RECORDS
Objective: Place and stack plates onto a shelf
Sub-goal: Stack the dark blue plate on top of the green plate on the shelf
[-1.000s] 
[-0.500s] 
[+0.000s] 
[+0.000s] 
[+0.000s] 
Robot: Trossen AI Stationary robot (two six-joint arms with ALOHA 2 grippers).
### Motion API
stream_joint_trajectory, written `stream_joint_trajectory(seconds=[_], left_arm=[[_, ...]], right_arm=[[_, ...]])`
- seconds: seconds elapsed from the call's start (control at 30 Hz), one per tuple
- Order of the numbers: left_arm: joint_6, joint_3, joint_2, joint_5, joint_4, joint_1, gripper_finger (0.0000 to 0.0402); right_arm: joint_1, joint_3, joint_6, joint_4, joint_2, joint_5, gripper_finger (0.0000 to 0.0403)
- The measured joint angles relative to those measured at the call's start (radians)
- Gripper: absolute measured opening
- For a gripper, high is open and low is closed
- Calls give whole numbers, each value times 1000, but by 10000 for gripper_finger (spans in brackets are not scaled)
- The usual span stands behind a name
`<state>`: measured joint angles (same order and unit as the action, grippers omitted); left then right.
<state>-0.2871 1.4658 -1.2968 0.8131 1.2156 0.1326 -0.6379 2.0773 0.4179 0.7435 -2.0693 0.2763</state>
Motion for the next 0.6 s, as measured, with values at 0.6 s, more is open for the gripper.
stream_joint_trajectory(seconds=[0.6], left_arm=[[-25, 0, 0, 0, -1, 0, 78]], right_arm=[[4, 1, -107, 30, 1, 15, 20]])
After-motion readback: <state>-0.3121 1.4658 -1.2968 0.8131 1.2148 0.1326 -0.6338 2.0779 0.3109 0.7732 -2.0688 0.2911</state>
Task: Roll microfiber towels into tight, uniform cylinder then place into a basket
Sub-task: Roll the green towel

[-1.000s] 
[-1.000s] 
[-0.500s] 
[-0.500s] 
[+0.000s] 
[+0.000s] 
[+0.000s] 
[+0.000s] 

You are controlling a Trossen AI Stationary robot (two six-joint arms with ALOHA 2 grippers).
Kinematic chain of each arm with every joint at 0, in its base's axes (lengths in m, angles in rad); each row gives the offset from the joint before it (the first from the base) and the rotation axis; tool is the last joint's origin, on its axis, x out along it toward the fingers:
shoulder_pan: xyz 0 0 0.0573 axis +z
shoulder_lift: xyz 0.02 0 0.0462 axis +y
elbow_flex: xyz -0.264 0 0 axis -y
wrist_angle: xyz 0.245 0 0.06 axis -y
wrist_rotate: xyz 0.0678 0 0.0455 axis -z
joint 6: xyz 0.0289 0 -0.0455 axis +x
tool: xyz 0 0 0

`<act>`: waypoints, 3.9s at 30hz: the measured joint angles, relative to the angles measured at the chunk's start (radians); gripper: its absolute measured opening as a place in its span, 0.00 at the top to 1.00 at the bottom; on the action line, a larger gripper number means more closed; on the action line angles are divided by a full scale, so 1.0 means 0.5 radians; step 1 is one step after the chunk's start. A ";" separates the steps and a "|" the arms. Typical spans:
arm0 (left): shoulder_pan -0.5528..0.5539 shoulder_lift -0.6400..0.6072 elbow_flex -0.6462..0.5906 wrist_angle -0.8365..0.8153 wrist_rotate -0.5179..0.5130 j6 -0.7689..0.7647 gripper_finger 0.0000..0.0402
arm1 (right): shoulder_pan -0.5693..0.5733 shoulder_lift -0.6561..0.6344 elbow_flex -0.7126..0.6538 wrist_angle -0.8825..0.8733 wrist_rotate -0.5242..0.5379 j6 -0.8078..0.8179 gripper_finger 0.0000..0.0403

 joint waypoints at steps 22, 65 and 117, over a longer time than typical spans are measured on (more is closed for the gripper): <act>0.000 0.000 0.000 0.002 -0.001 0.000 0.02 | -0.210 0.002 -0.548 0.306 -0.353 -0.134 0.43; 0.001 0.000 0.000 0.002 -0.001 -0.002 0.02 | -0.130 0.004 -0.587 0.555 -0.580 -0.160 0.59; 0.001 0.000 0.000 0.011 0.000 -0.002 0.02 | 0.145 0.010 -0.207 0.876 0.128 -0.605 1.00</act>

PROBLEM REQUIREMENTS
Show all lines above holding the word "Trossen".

TASK RESPONSE
Robot: Trossen AI Stationary robot (two six-joint arms with ALOHA 2 grippers).
You are controlling a Trossen AI Stationary robot (two six-joint arms with ALOHA 2 grippers).

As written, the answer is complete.